▶ [Assignment] Here the answer must be the exact run of lines from the line holding "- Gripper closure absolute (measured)" to the end of the material below, and nothing else.

::: Data below

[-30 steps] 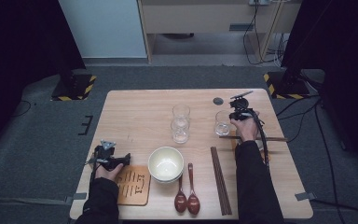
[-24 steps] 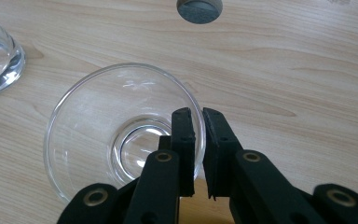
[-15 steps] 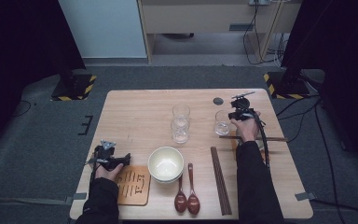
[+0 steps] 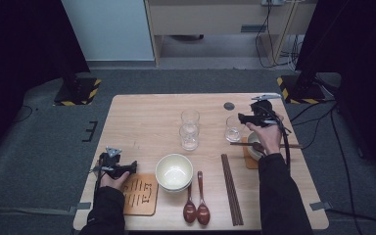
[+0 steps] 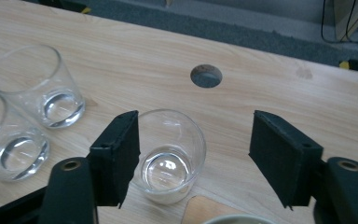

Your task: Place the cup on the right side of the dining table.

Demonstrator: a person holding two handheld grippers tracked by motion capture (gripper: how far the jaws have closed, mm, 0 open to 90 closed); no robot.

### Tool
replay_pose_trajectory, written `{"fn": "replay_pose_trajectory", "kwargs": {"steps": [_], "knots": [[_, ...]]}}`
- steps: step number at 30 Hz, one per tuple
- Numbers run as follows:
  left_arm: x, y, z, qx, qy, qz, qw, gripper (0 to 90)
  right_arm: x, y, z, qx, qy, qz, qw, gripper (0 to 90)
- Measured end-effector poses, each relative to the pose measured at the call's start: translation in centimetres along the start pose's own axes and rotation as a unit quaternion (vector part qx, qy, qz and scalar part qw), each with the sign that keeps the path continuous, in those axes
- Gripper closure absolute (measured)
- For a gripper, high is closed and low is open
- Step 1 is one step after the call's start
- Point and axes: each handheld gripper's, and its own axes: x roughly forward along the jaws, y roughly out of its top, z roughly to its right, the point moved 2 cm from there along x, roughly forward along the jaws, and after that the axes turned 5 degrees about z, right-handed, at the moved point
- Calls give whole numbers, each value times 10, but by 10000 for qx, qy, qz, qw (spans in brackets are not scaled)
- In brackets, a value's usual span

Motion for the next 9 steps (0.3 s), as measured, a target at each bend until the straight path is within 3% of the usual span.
{"fn": "replay_pose_trajectory", "kwargs": {"steps": [2,9], "knots": [[0,0,0,-1,0,2,10000,20,-15,0,-4,-40,39,278,9996,264],[0,0,0,-5,34,-9,10000,17,-44,-16,-3,-243,-174,489,9984,174]]}}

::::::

▶ [Result for this exercise]
- Gripper closure absolute (measured)
- For a gripper, high is closed and low is open
- Step 1 is one step after the call's start
- Point and axes: each handheld gripper's, and its own axes: x roughly forward along the jaws, y roughly out of its top, z roughly to its right, the point moved 2 cm from there along x, roughly forward along the jaws, and after that the axes turned 5 degrees about z, right-handed, at the moved point
- Calls give whole numbers, each value times 10, but by 10000 for qx, qy, qz, qw (spans in brackets are not scaled)
- In brackets, a value's usual span

Motion for the next 9 steps (0.3 s), as measured, a target at each bend until the straight path is within 3% of the usual span.
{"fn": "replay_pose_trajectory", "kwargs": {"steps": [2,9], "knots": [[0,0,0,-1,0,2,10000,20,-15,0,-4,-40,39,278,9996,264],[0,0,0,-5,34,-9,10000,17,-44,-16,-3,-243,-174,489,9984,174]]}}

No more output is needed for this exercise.